So that’s that. Garry, do you want to talk a little bit about specifically gavo-cel focus and signals there?
Garry Menzel: Yes. It’s a good question, Jonathan. Good to hear your voice. Basically, with gavo-cel, what we have been advised is that if we can maintain the objective response rate that we showed in Phase I, which, if you recall, was around 30% and demonstrate durability that is a positive outcome. What’s durability? It’s basically being able to get responses that last 6 months or more, and then feeds ultimately into overall survival since that’s what the patient cares about more than anything else. We’re obviously employing checkpoint inhibitors in order to help with that from the Phase I and re-dosing strategies, as well as moving to earlier lines of therapy. There will be some translational data presented in the middle of the year.
We haven’t decided exactly at which conference, but we’ll present that in the middle of the year. And the goal, as I said, is to be able to showcase the checkpoint inhibitors are indeed helping us with durability. But that’s the readout that we’re looking for at the end of the year.

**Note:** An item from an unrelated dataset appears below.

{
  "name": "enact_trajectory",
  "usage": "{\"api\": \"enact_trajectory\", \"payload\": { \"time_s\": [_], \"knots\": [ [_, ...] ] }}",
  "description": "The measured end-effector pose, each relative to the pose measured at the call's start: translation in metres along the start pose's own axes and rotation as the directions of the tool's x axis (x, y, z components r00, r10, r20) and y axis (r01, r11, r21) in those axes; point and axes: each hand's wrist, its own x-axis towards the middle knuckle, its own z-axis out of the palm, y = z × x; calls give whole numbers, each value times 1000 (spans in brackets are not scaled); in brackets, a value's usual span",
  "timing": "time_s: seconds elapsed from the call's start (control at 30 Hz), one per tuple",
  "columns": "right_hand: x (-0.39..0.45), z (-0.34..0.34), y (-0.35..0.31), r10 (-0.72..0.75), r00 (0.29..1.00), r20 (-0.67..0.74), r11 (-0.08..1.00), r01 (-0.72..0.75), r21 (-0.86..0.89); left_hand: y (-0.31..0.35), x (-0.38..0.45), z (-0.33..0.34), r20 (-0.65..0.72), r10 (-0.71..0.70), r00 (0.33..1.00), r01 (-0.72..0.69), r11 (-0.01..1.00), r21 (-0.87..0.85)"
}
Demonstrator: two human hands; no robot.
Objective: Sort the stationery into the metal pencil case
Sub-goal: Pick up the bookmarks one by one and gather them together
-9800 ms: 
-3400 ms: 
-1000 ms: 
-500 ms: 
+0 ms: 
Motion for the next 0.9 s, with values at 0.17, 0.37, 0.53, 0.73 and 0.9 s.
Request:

Adrian Rawcliffe: And then – thanks, Garry. And then on to your last question, the request for increased granularity on the cash flow. The short answer is, we can’t give increased granularity at this point in time, as I referred to previously. However, maybe I could say a couple of things that might be useful as you think about the modeling. I think the first is that both companies have executed a fairly significant downsizing. So the 2023 spend looks nothing like the 2022 spend for both companies. That’s the first point. Second point, the financing – the profile of financing for Adaptimmune specifically, as we’ve talked about before, is historically, and we anticipate being in the future, quite lumpy. Specifically, we tend to spend the majority of the net cash burn in the first part of the year.
And that is then — our burn is then offset by both tax credits and payments from partners that we typically receive in the second half of the year. And so the combination of that makes the cash flow through the year quite spiking. So when we put all of this together and make reasonable assumptions about the levels of efficiency going forward, we believe that we are financed into 2026 with this combined portfolio, delivering the catalysts that we have outlined previously.
Jonathan Chang: Got it. Thank you.
Operator: Our next question comes from Asthika Goonewardene of Truist Securities. Please go ahead.
Asthika Goonewardene: Hey, guys. Thanks for taking my question. All right. I get it. I know what’s going on here. Just a few quicks. The first is secret profitability to take over cell therapy, isn’t it?
Adrian Rawcliffe: Absolutely.
Asthika Goonewardene: Okay. On a serious note, Ad and Garry, okay. So a question I’d like for both of you to answer independently is from a scientific standpoint, what technologies are being brought together from both your companies that you are most interested in putting into a single cell. And then a question on using the manufacturing capacity, when do you get to use the – sorry, when the TCR2 – once the drug gets used to Adaptimmune’s manufacturing capacity? And related to that, does the merger enclosing in the second quarter allow you to build more capacity to treat lung cancer patients with gavo-cel rather than approach it on opportunistically how you outlined earlier ala, you’ll treat a lung cancer patient if there’s no ovarian cancer slots being used?